*** Opening of WORKING DATA ***

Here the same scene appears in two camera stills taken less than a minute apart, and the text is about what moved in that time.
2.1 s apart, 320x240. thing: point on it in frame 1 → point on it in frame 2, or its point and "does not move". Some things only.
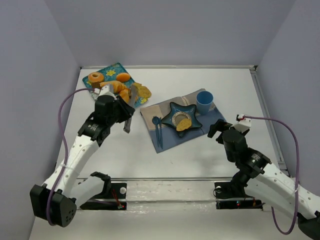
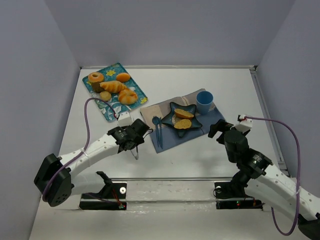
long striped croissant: x=117 y=86 does not move
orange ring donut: x=94 y=77 does not move
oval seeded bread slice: x=142 y=91 → x=182 y=113
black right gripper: x=221 y=126 does not move
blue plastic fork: x=156 y=120 does not move
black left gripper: x=125 y=110 → x=130 y=146

*** Close of WORKING DATA ***

● EXERCISE DETAILS:
When you reach an image, pass over it, and retype all other material exactly.

● RESULT OF THE EXERCISE:
Here the same scene appears in two camera stills taken less than a minute apart, and the text is about what moved in that time.
2.1 s apart, 320x240. thing: point on it in frame 1 → point on it in frame 2, or its point and "does not move". Some things only.
long striped croissant: x=117 y=86 does not move
orange ring donut: x=94 y=77 does not move
oval seeded bread slice: x=142 y=91 → x=182 y=113
black right gripper: x=221 y=126 does not move
blue plastic fork: x=156 y=120 does not move
black left gripper: x=125 y=110 → x=130 y=146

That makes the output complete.